The problem: Your answer should be only the lines below from the one with "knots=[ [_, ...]" to the one with "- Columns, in", repeated exactly, ends included.

Data extract:
+++++

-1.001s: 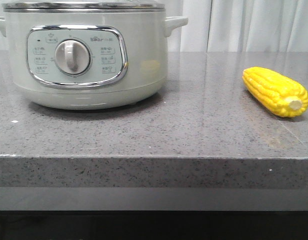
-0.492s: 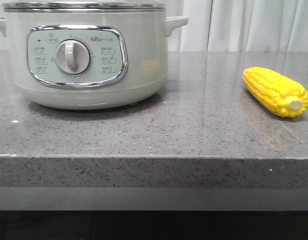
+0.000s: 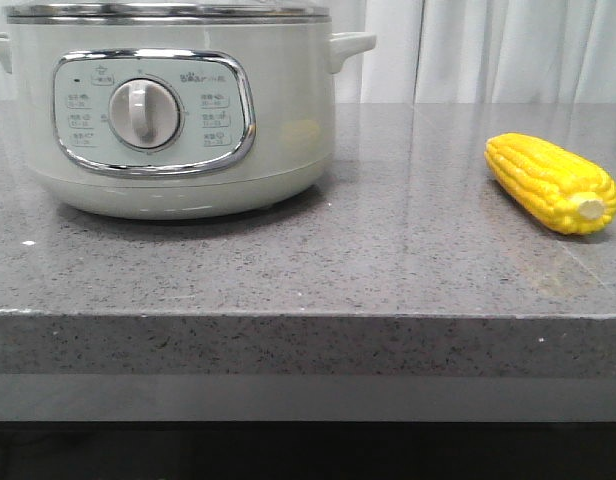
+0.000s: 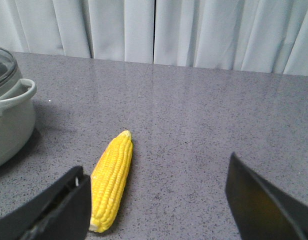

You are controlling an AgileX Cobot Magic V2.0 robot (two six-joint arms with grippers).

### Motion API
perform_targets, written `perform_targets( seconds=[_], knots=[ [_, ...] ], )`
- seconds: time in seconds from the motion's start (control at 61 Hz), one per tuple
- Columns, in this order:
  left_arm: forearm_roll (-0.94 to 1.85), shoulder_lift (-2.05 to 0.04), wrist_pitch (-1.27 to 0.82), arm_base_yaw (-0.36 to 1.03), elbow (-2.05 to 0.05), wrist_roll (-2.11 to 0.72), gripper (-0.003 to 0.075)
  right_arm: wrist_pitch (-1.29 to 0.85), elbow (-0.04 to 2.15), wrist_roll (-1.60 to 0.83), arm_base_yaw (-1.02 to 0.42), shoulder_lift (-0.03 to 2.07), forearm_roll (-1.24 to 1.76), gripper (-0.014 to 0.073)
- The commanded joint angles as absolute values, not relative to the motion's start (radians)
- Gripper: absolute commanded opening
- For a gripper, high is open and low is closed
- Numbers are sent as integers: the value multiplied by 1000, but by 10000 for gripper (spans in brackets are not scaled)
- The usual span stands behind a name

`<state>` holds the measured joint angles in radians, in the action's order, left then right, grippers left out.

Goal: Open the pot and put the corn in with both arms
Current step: 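Grasp the lid knob with the left gripper and lift the lid off, then lower the right gripper onto the yellow corn cob and grasp it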

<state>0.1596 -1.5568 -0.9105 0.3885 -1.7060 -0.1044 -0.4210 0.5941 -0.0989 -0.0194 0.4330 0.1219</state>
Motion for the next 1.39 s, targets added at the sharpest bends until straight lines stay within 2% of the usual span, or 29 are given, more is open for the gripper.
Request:
perform_targets(
  seconds=[0.0,0.263,0.525,0.771,0.952,1.378],
  knots=[
    [177,-1582,-883,397,-1797,-102,622,-348,629,-101,-14,446,116,573],
    [177,-1653,-901,397,-1840,-102,607,-348,629,-101,-14,446,116,573],
    [173,-1665,-903,397,-1840,-102,413,-348,629,-101,-14,446,116,573],
    [173,-1666,-903,397,-1840,-102,286,-348,629,-101,-14,446,116,573],
    [173,-1662,-896,397,-1840,-102,261,-348,629,-101,-14,446,116,573],
    [173,-1582,-914,397,-1926,-102,262,-348,629,-101,-14,446,116,573]
  ],
)
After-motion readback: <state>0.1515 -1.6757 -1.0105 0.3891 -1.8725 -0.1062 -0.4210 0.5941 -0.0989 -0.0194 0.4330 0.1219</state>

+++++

Solution to this exercise:
perform_targets, written `perform_targets( seconds=[_], knots=[ [_, ...] ], )`
- seconds: time in seconds from the motion's start (control at 61 Hz), one per tuple
- Columns, in this order:

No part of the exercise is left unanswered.